G. de P. — That is essentially correct, because universes, supergods, gods, and all inferior beings, are all impermanent as entities because all are growing or evolving. The only thing that changes not, at least according to human conceptions, which lasts from eternity to eternity and throughout infinitude, is that triune essence which is consciousness-life-substance — three things which are one, but which human consciousness, reflecting the shadow of its own composition on the background of infinitude, divides into this triad. As H. P. Blavatsky expresses it, it is the cosmic life, the same thing as universal endless and beginningless motion, which is at the same time consciousness-substance.

Everything is impermanent. Everything changes. Everything grows. Everything evolves. Nothing is eternally the same. Just think of it! Once you get the idea, you will see boundless hope in this thought; and you will see such horror in the old-fashioned idea of an entity unchanging throughout eternity that it will lead your percipient faculty into wider fields of understanding.

You are essentially quite right. Everything, from gods in their universes to atoms, is impermanent, because all is in change, is in movement, is in growth, in progress. Consider the starry galaxy. Modern Occidental astronomers estimate, roughly of course, that the galaxy or Milky Way is composed of some thirty billion suns, and nobody knows how many solar systems may accompany these suns. All is impermanent because all is changing. In the Eye of Eternity, the entire life-term of the galaxy, of the Milky Way, which seems so permanent to us humans and lasts for such an incomputable number of human years, is but a momentary flash.

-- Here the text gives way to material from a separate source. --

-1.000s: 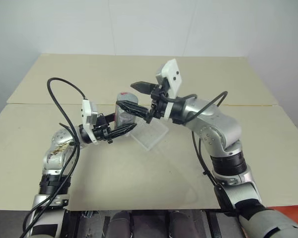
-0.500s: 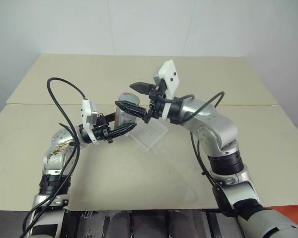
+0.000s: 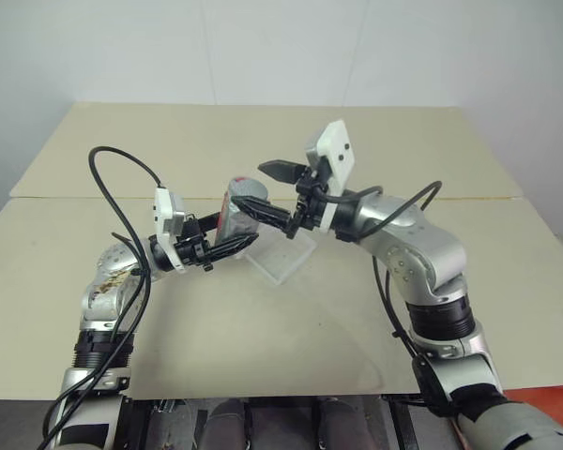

The heart of the heart, the core of the core, of every monad, which means every mathematical point throughout infinitude, is that infinitude itself. What a wonderful thought this is! The universe is therefore your boundless home. Hence, you are at home everywhere, for you are compact of all the principles and substances of which the universe is builded. And more, within these substances you are the cosmic life. How small and petty ordinary human affairs seem by contrast! Do you see how these thoughts wash out selfishness, wash out the desire to do evil, and destroy the sense of separate personality? Do you feel the sublimity of them? Do you not see how they clothe the essential man with ineffable dignity!